まるで、生きていることが幸せだというように笑うようになったって。

「下手な愛想笑いじゃなくて、ちゃあんと笑えるようになったねって」

「俺も、少しは真面目に生きるようになったんじゃないかってさ」

「可笑しいね。私達、いつだって真面目に生きてるし、下手な愛想笑いなんてしたことないのに」

「笑った顔が不細工ってことだろ」

「ばーか」

くすくす笑う彼女が好きだった。そう、好きだった。今思えば、きっと俺は彼女に恋をしていた。あの日大勢のなかで視線が絡まった彼女の瞳が、あの日プディングを美味しいとも美味しくないともどちらにも取れない表情で口に運んでいた彼女のその唇も、親友に愛想笑いと指摘されるその下手くそな笑顔もぜんぶ、全部。

「好きだった、なんて今さら言うんじゃねぇよ」

「だったらいつ言えばいいの」

「好きになった瞬間」

「そんなの分かんないよ」

「俺も」

彼女と手を繋いで迎えた三度目の秋はこの学校で過ごす最後の秋でもあった。さよならを告げる彼女の瞳に涙が浮かんだと思えば今度は笑って好きだったなんて言うから、俺はどうしたらいいのかわからなくなってしまう。いつものように余裕のある口ぶりで、俺も好きだと言えばいいのだろうか。

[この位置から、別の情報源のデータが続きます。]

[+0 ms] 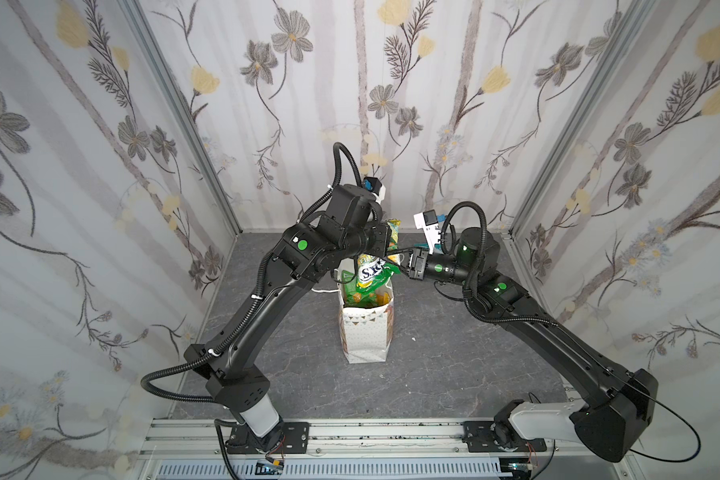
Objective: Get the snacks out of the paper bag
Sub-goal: 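Hold the mango tea pack up while the right gripper grasps it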
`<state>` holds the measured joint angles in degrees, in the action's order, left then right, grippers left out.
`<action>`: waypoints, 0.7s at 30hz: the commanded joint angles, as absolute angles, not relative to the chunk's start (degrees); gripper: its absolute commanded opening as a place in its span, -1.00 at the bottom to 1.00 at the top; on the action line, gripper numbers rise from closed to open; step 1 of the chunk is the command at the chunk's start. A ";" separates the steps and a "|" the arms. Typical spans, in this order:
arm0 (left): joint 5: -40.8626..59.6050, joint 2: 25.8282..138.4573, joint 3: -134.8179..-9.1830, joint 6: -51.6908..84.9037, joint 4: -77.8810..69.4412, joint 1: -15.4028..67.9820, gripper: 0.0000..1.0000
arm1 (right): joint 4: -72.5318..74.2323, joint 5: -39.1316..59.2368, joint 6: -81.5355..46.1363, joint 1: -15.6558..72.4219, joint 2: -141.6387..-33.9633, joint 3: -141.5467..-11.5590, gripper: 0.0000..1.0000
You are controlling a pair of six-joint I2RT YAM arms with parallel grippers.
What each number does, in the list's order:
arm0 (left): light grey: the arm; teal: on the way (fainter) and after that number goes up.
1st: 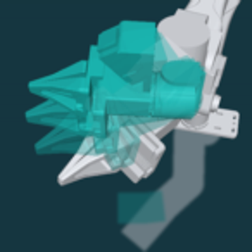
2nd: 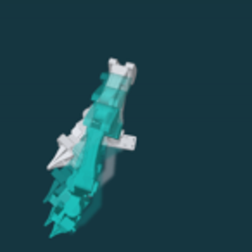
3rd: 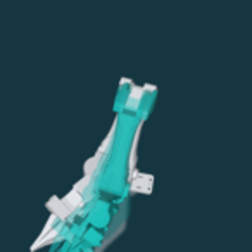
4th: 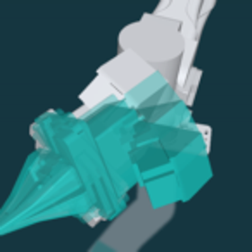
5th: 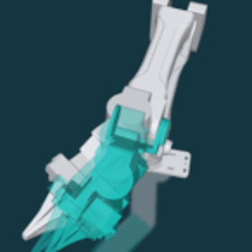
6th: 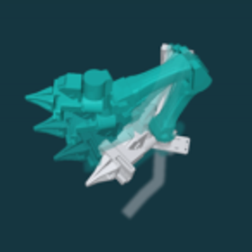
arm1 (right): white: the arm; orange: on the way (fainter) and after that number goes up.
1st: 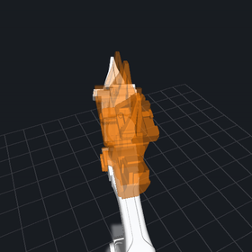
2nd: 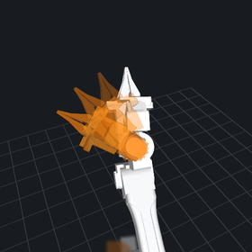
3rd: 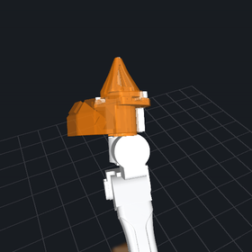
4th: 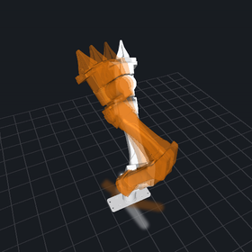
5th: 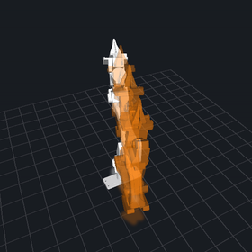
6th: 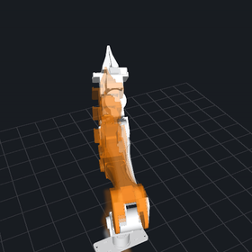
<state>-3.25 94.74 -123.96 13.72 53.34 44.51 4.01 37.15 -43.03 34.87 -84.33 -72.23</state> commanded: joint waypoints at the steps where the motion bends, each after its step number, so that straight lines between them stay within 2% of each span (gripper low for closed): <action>1: -3.78 92.73 -122.20 13.56 49.20 44.48 -0.08 | 4.86 36.70 -42.26 34.97 -84.29 -73.33 -0.92; 5: -3.49 89.68 -118.85 12.40 46.69 44.48 0.27 | 4.94 34.95 -41.75 34.48 -83.84 -73.64 -1.00; 9: -1.95 84.25 -112.37 10.36 41.11 44.47 0.55 | 4.90 34.54 -41.77 33.12 -83.50 -74.17 -1.00; 15: -0.71 75.08 -101.29 7.21 32.49 44.47 0.79 | 4.72 34.82 -41.68 29.60 -82.67 -74.42 -1.00; 21: -0.54 68.11 -93.68 3.95 30.28 44.46 0.97 | 4.22 37.33 -41.48 23.10 -81.94 -73.53 -1.00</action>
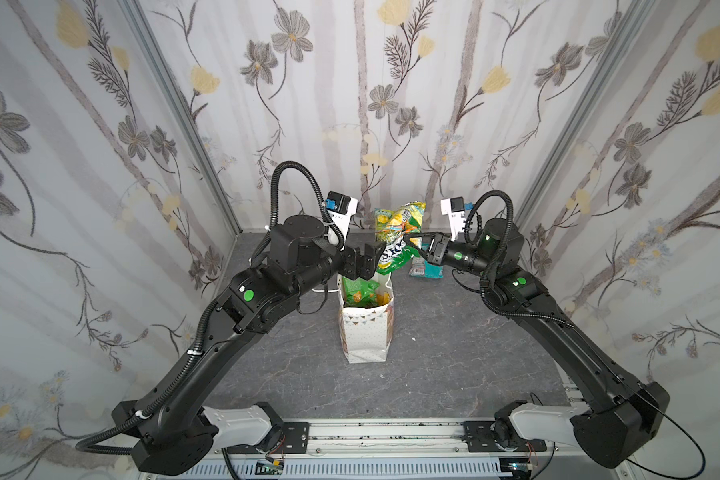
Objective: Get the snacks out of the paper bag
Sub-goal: 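Hold the mango tea pack up while the right gripper grasps it, then carry the mango tea pack with the right gripper to the table beside the teal pack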
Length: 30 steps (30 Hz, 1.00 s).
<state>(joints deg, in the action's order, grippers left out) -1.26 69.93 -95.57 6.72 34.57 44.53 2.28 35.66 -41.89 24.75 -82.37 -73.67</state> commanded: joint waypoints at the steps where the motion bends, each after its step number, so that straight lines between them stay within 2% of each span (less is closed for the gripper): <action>1: -0.37 67.19 -92.67 3.46 30.30 44.41 1.00 | 4.25 37.93 -41.48 21.88 -81.85 -73.35 -1.00; 14: 5.89 59.66 -83.98 0.00 34.19 44.51 1.00 | 4.30 43.37 -39.93 5.67 -83.76 -67.94 -1.00; 18: 7.00 58.72 -83.67 -0.20 36.35 44.48 1.00 | 4.83 45.37 -39.95 1.57 -86.57 -66.26 -1.00; 30: 10.16 59.15 -83.67 -0.28 38.07 44.46 1.00 | 5.54 41.93 -37.13 -5.38 -99.45 -64.37 -1.00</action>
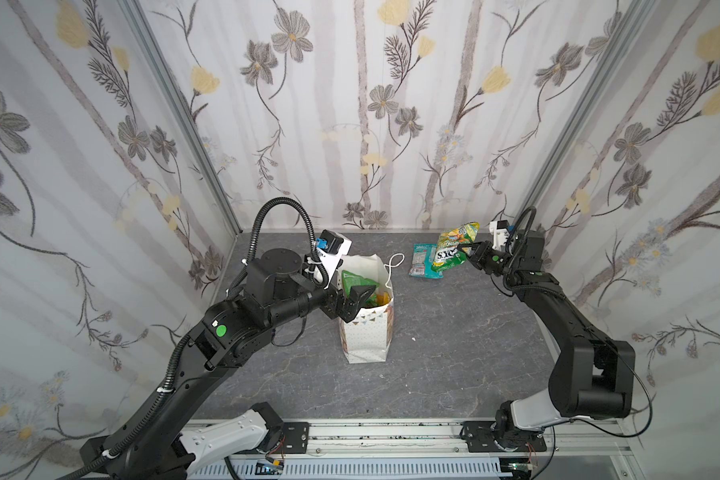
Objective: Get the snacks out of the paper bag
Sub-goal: 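Carry the mango tea pack with the right gripper to the table beside the teal pack, then lower the mango tea pack beside the teal pack and open the right gripper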
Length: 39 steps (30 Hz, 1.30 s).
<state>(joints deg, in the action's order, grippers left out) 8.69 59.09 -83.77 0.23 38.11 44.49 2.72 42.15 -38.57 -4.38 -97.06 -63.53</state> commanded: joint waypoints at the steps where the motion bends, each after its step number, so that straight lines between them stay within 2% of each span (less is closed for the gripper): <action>1: 10.20 59.24 -83.67 -0.23 38.11 44.43 1.00 | 5.61 42.17 -37.10 -6.06 -101.00 -64.93 -1.00; 9: 8.60 59.84 -83.83 -0.18 39.22 44.47 1.00 | 2.79 39.47 -36.08 -8.68 -114.37 -73.46 -1.00; 20: 5.43 60.99 -85.06 0.88 40.93 44.47 1.00 | -9.38 34.85 -31.11 -9.14 -128.50 -89.51 -1.00; 23: 4.04 61.17 -85.48 1.04 41.23 44.47 1.00 | -12.81 33.33 -29.68 -9.14 -130.88 -92.97 -0.90; 34: 0.66 61.13 -85.08 3.16 41.79 44.53 1.00 | -16.17 32.94 -28.43 -6.99 -136.22 -97.89 -0.75; 39: 0.02 61.70 -85.17 4.11 42.07 44.51 1.00 | -17.50 31.33 -27.83 -6.75 -136.02 -98.26 -0.45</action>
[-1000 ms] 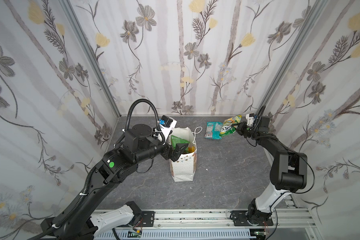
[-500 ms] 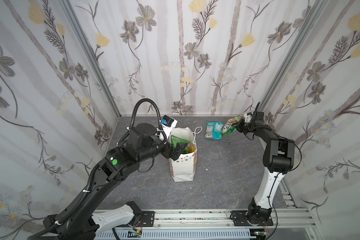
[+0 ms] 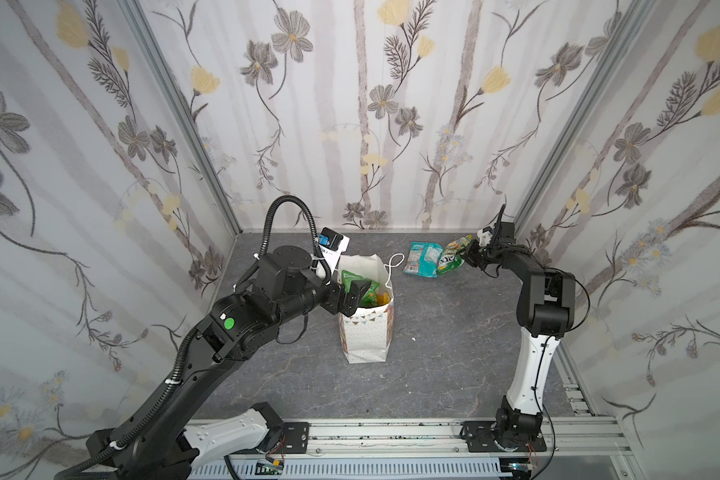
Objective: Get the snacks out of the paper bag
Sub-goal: 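Lower the mango tea pack beside the teal pack and open the right gripper, then move the left gripper over the bag while the right gripper returns toward it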
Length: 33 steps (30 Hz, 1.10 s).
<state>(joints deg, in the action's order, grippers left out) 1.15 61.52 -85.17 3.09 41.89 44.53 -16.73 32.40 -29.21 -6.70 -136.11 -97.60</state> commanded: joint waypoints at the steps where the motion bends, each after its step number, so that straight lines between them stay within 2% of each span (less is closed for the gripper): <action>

好きと伝えれば、彼女と同じように俺も下手くそな笑顔を浮かべることができるのだろうか。

「笑った顔、不細工だぞ。愛想笑い」

「違うもん」

上手な恋じゃなかった。あとから知った本当の気持ちにどうしてはやく気付けなかったのかと後悔はするけど、あの頃の記憶はいつだって綺麗で儚くて心地良くて、今でも大切なものだ。綺麗に笑う君と、真面目に生きる俺と、三度しか共に過ごせなかった彼女の嫌いな秋を思い出して、そうして馬鹿で若かった二人に笑みがもれる。

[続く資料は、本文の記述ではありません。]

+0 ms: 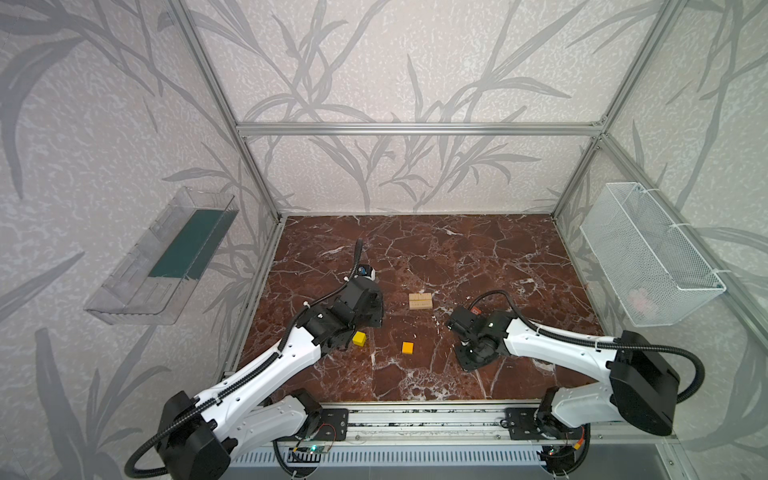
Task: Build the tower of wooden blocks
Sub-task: 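Carry the red block with the right gripper over the paired wooden bars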
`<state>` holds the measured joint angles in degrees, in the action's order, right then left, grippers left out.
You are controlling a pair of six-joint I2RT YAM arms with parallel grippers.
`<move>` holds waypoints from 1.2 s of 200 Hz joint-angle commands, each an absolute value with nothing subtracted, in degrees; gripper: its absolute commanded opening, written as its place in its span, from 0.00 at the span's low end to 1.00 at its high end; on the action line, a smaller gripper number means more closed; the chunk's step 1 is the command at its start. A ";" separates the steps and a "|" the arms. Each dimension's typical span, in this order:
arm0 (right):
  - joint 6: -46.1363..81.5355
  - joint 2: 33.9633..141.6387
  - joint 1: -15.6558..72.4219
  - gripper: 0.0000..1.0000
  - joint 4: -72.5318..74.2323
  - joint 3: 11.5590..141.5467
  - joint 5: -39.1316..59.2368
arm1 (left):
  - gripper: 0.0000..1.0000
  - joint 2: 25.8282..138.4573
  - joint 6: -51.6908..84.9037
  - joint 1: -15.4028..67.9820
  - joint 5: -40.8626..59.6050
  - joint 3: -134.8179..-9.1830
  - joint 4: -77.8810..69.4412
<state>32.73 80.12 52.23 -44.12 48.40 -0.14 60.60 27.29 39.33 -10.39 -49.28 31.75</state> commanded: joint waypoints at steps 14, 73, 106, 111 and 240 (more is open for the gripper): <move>35.92 83.19 52.47 0.00 -48.78 57.55 -4.49 | 0.29 60.12 24.51 39.14 -13.84 -56.03 39.41; 36.14 98.28 50.12 0.00 -49.99 74.58 -4.05 | 0.29 59.88 19.51 35.62 -12.85 -63.39 46.69; 36.12 107.54 48.63 0.00 -52.15 85.04 -4.56 | 0.29 61.23 17.85 29.10 -7.14 -64.04 46.56; 36.12 108.60 48.33 0.00 -52.24 86.46 -4.57 | 0.29 61.49 17.79 28.01 -6.09 -63.94 46.27; 37.25 123.31 43.35 0.00 -54.46 103.17 -3.34 | 0.28 62.01 17.40 21.76 -0.24 -60.25 41.45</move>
<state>37.47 122.23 43.55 -51.75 101.45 -3.75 62.24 18.04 22.63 -1.74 -60.69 42.30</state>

恋とは知らずに過ごしたあの秋の日。それでもきっと俺は、君を綺麗に愛せたと思うから。君が隣にいて呼吸をして、それに自然に合わせるように穏やかに動く心臓とか、紡ぐ言葉やもれる吐息、そのすべてが、その瞬間瞬間を君と共に生きていたのだと教えてくれて。だから、



「昨日はアディ、一昨日はキャロルで今夜はジーン?…そろそろ君も真面目に生きてみたらどうだい」

「お前もその愛想笑いやめろよな」

「うるさーい」

「真面目に、とは違うかもしれないけど…そろそろ二人で生きてみるってのはどうだい、マドモアゼル」

「…あの頃みたいに?」

「あの頃の馬鹿みたいな俺達とは少しだけ違う」

「そうしたら私はシリウスに他人行儀に愛想笑いしなくていいのかな」

「やっぱり愛想笑いだった」

「あ」

「不細工だったもんな、さっきまでの笑い方」

「ばーか」

マドモアゼルなんて慣れないフランス語と一緒に迎えた秋。君にさよならを告げられてから迎えた二度目の、秋。あの頃のトラウマを引きずっていまだに巨大イカと同じくらいにこの季節が嫌いと拗ねる彼女の隣に俺はいる。寒い寒いと言うから親切に魔法をかけてやった俺に今度は暑いと文句を言う君の、いつだか愛を紡いだその唇に、今度は俺からの愛を伝えるよ。